Other abilities encountered in the demo play to more Metroidvania sensibilities; retrieving Ed’s camera lets him capture old memories that reveal more of the story (and, in turn, allow you to progress), while a flashlight burns through mystical vines that root themselves in the most inconvenient places. The light is also handy against Spectres or, as I like to call them, deadly dead people. They’re Wraith’s main source of terror, resembling other members of the séance and suitably filling in for the horror trope of “Oh god please do not get anywhere near me you are revolting.”

All the ingredients are here for a tense VR adventure equal parts stealthy and spooky, then. Key to Wraith’s unsettling aroma is its imagery, which is among the most genuinely harrowing I’ve seen in VR. Spectre designs are ghoulishly detailed and there’s some absolutely incredible animation work behind some of the demo’s most memorably unpleasant moments which I don’t want to spoil here.

In fact, broadly speaking Wraith is easily one of the best-looking Quest 2 games I’ve seen so far; Fast Travel pulls off incredibly crisp texture work inside a mansion littered with ornaments and, well, litter. A sweeping view of the gardens from the balcony is particularly impressive but special mention has to go to the player’s hands, which spare no grimy detail with bloody cuts oozing and finger nail dirt gnawing away at my own personal sense of hygiene.

There will be an argument, I suspect, to playing Wraith on PC over standalone beyond the usual benefits, though. The opening hour of the game features mainly well-lit environments that provide a bit of a security blanket, while the few darker areas drop right down to pitch black. I haven’t seen the PC VR version, but if that edition of the game offered more nuance to the lighting effects that helped maintain a better atmosphere then that would be my preferred place to play. Fortunately the Quest version includes cross-buy with Rift, so you can always try that out with Link or VirtualDesktop, should you have a PC.

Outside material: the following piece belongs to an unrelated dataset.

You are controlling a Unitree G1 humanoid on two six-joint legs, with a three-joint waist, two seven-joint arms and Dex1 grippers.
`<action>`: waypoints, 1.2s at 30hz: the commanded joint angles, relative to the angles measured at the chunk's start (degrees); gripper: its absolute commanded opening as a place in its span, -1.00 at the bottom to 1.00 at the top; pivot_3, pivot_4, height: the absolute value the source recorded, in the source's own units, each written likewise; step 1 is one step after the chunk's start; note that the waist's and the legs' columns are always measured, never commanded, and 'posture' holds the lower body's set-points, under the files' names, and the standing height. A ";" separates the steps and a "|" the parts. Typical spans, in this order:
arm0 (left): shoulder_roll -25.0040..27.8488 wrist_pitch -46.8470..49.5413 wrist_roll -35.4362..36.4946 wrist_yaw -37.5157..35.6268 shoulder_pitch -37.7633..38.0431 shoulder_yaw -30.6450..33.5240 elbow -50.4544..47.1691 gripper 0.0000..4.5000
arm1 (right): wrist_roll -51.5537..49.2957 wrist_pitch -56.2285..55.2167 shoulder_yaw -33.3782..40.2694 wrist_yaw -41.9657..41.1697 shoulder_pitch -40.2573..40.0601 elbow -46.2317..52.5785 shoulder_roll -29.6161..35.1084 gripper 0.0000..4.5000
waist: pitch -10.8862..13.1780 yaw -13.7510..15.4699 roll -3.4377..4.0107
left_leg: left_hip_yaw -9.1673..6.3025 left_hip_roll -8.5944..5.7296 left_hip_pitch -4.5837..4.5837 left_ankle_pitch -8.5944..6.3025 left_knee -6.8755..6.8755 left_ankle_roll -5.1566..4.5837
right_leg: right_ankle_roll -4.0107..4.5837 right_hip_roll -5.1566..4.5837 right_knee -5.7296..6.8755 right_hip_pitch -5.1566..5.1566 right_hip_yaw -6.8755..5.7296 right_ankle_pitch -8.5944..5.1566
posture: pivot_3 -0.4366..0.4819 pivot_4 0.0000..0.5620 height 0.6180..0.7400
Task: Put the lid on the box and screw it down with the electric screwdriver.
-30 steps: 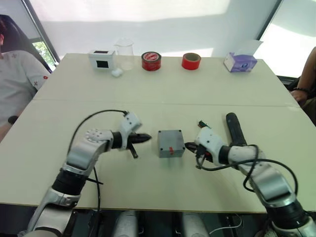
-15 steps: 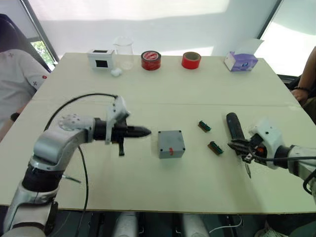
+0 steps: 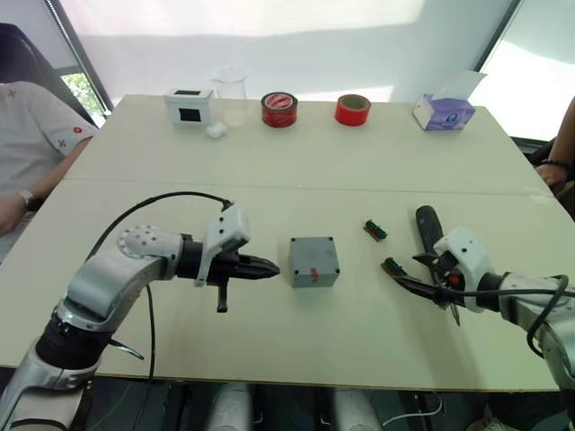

And, in fairness, Fast Travel is trying to make something people will actually play here. Yes, Wraith’s visual design is unnerving and it has all the ingredients for some serious scares, but the first hour of the game at least is completely free of cheap jumps and sudden bangs. It’s a carefully calculated concoction that allowed even me, a self-professed VR coward, to sheepishly continue on, keeping a fragile flame of confidence alive as I pulled back the door to another room.

To true horror devotees, that might be worrying. Even the demo’s closing encounter with a Spectre is an oddly manageable affair, mainly scripted and asking you to trace a linear path to safety.

Were this the only hint of the coming encounters in Wraith, I’d be a little concerned. But — and this is perhaps the most important point of the demo — the halls of Barclay Mansion carry a lot of hints about what’s to come. Broken glass peppers the floor of a party hall, crunching loudly under your footsteps, and a storeroom closet allows you to take shelter for — at the time — unknown reasons. Approach the walls in certain rooms and you might find shadowy decals bleeding into sight which, as we already know, will eventually allow you to traverse between areas.

All of this hints at something deeper and, yes, scarier than Wraith’s opening hour. Fast Travel has the foundation for a troubling horror throwback with a layered approach to stealth and a memorable VR location to explore, it’s just a question of if it will meet that potential. So much of Wraith is still unknown, and that’s exactly where it should be.

Straight arrives on Oculus Quest and Rift on April 22 for $29.99. It’s coming to SteamVR on May 25 and PSVR a little later on in the year.